While these achievements are shared as a group, they are also a product of the environment that Raj has established within the company. As someone who values thinking differently, Raj has ensured that a variety of perspectives exist amongst the decision makers of the Company – especially those of women, who are drastically underrepresented within the asset management industry. In hiring his team, Raj not only incentivizes them through equity participation in the company, but also through a self-directed and open environment that encourages the pursuit of new ideas. In doing so, Raj has created a corporate space for his team to develop the same entrepreneurial spirit that he has benefitted from throughout his career. In this way, Evolve is able to continue to identifying gaps in the industry, even while offering customers further ways to secure their financial goals.

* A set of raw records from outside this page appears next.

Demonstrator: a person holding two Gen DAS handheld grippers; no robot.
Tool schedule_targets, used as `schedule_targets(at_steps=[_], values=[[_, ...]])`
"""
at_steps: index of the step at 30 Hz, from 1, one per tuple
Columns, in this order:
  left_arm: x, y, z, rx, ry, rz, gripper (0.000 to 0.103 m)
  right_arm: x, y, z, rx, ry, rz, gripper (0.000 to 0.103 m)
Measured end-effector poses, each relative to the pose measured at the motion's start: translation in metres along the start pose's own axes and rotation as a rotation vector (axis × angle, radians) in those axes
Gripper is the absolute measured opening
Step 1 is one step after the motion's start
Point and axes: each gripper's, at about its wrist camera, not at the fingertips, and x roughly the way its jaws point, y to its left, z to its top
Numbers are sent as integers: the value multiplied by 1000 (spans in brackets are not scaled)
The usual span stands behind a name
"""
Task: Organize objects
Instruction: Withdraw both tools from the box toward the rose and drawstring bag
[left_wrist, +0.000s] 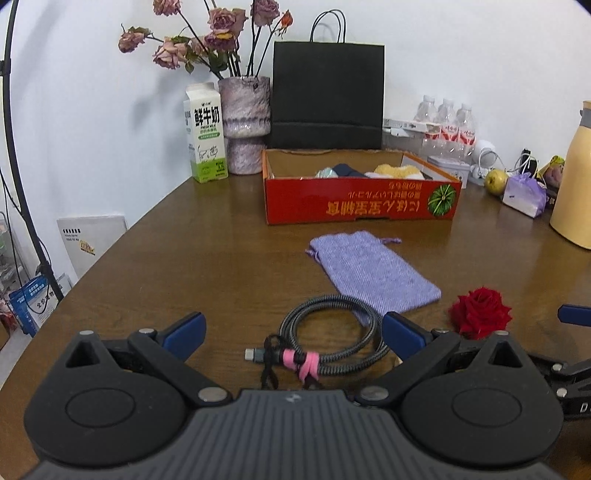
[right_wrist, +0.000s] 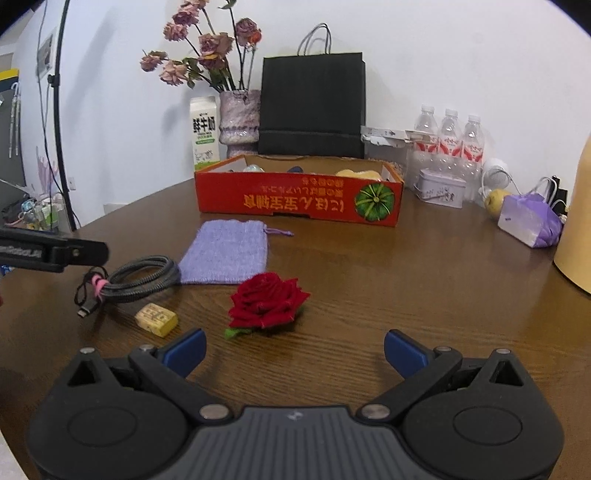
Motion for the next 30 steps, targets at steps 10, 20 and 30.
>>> schedule_targets(at_steps=[10,20,30], values=[[11,18,-13,-1,82,-16,103,1,-7,-5,47,7,1,103],[39,0,10,75,128,-144,103,7,-6,-3,33,37,-3,103],[85,-1,13,105,247,-206,103,11,-6,-2,34,65,-14,103]])
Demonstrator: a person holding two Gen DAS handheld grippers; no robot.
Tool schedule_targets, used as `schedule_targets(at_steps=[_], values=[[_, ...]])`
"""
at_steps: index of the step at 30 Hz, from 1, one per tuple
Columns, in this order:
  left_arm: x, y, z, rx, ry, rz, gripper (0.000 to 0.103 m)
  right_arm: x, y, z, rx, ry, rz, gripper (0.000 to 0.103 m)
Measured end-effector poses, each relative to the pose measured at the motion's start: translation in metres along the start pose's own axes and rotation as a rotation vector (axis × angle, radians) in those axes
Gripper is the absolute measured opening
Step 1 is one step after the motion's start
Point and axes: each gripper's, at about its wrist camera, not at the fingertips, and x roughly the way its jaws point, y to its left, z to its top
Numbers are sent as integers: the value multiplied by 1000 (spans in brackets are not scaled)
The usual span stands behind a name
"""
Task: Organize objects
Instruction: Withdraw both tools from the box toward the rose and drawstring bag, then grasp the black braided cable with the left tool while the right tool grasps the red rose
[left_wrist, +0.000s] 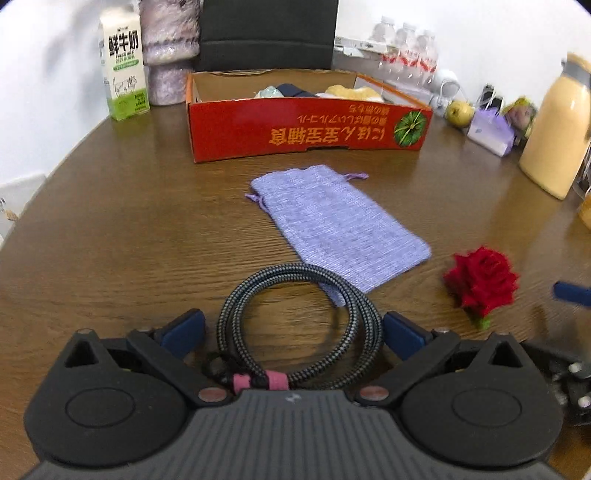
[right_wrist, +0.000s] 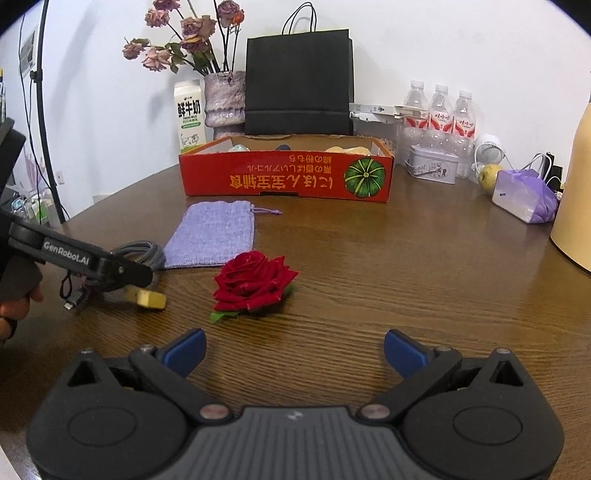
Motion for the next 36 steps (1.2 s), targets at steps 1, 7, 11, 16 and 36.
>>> schedule_targets(at_steps=[1,7,11,16,36], values=[[1,-4,-2,27,-6,18,103,1,0,0,-2,5,-1,103],[-6,-2,-12,5,-89,23,91,5,2,2,-9,28,-13,103],[-9,-1,-16,-16,-146,74,89,7,3,3,-20,39,-29,103],[-37,1,-24,-49,-329,167,88,9,5,3,-24,43,-45,103],[-65,21,-44,-137,-458,235,89,20,35,16,-62,17,24,103]])
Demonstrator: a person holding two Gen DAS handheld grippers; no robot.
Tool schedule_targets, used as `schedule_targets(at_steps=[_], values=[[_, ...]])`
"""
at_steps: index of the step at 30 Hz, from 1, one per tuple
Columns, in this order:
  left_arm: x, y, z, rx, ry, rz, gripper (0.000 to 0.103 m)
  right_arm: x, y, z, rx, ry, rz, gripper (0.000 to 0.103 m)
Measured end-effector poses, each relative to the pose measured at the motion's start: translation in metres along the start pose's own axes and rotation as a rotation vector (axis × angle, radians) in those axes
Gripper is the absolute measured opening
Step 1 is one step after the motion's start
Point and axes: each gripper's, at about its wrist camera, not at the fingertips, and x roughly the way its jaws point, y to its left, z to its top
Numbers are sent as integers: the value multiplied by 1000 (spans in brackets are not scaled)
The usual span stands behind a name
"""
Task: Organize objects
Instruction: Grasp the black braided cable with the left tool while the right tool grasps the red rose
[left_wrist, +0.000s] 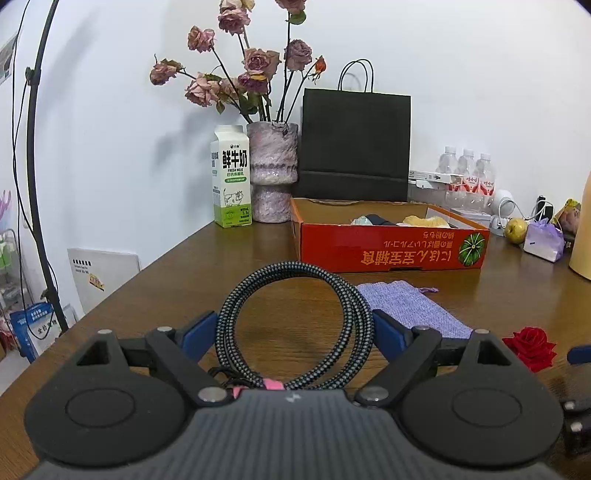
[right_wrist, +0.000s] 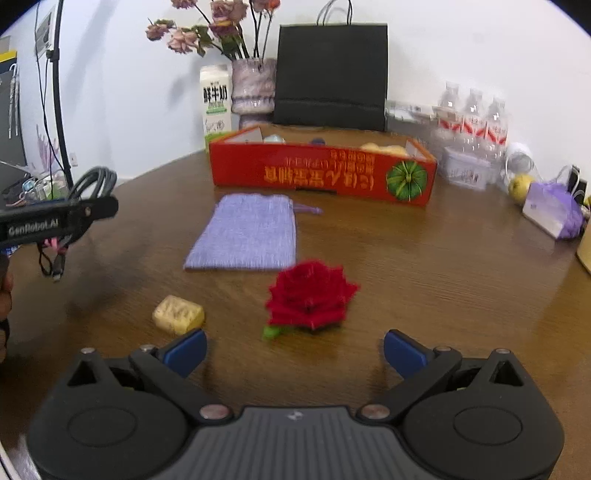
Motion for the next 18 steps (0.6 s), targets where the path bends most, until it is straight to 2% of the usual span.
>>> schedule_targets(at_steps=[11,15,18], values=[[0,5,-1,-30,6,-27,89,29,-1,18,20,27,-61,101],[0,6,-1,-32,10,-37,89,35,-4,19,41,40,-56,91],[1,5,0,-32,11,-38,89,34,-8,19,62,32,-35,75]])
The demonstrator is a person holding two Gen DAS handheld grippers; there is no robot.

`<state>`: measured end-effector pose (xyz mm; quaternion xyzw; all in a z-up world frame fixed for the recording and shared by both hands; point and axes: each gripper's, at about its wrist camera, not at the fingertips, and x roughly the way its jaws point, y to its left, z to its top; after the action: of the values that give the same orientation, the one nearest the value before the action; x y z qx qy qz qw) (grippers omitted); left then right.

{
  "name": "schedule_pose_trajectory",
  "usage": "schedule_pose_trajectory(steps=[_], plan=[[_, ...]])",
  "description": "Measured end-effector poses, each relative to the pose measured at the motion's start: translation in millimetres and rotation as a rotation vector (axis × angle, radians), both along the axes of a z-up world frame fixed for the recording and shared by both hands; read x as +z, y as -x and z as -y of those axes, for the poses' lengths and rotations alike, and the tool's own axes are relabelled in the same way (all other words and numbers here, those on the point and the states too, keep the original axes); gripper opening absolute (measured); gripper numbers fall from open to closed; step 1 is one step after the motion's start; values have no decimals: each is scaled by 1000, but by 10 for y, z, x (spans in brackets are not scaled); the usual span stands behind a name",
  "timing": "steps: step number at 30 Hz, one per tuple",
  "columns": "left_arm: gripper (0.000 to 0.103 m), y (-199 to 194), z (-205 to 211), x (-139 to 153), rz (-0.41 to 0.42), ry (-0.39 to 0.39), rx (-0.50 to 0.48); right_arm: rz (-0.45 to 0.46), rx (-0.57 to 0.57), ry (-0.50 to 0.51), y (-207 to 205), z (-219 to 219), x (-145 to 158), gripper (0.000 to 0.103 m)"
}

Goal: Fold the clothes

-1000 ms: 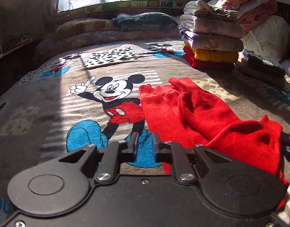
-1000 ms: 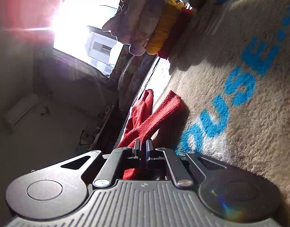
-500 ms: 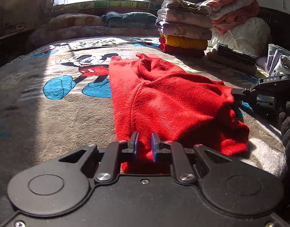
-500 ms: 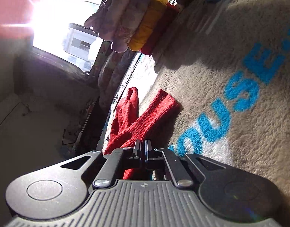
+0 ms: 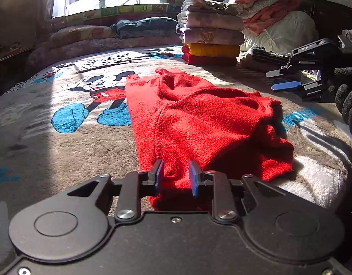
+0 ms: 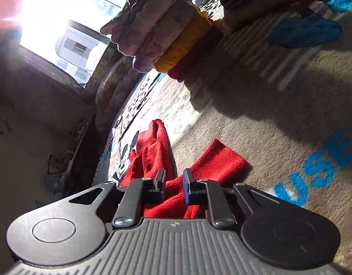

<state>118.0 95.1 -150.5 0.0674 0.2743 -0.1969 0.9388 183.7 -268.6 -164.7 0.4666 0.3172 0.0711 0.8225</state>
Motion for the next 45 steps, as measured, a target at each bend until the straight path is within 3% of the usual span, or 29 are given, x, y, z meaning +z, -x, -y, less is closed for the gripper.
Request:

Evolve’s impact on the community begins with its focus on the ultimate users of its products – investors. As Raj mentioned, it is his team’s continued focus on differentiating the investor experience through Evolve that has resulted in the Company’s public accolades, as opposed to any one particular investment strategy. In that vein, Raj has taken several steps to make Evolve accessible to the average investor. This includes cultivating past relationships to create non-traditional distribution channels to reach a broader investor audience, or simply through connecting with consumers through podcasts or other media to provide further financial literacy on upcoming economic industries.

Beyond creating themed products with a specific focus on ESG, such as automobile innovation, gender diversity or, cybersecurity, Raj and his team have also prioritized directly investing in the Canadian community around them. This includes an approved mandate to spend a percentage of total EBITDA per year on charitable donations to employee-selected organizations. Not only do these include larger not-for-profits, such as Make-A-Wish and United Way, but also other institutions, such as Second Harvest, which prioritizes redirecting excess food supplies to those less fortunate. Beyond simple donations, this mandate can also translate into active volunteer days, where employees may directly participate in the charitable act of an entity of their choosing. In so doing, Raj sees an opportunity to give back to the Canadian ecosystem that enabled his own success in the asset management industry.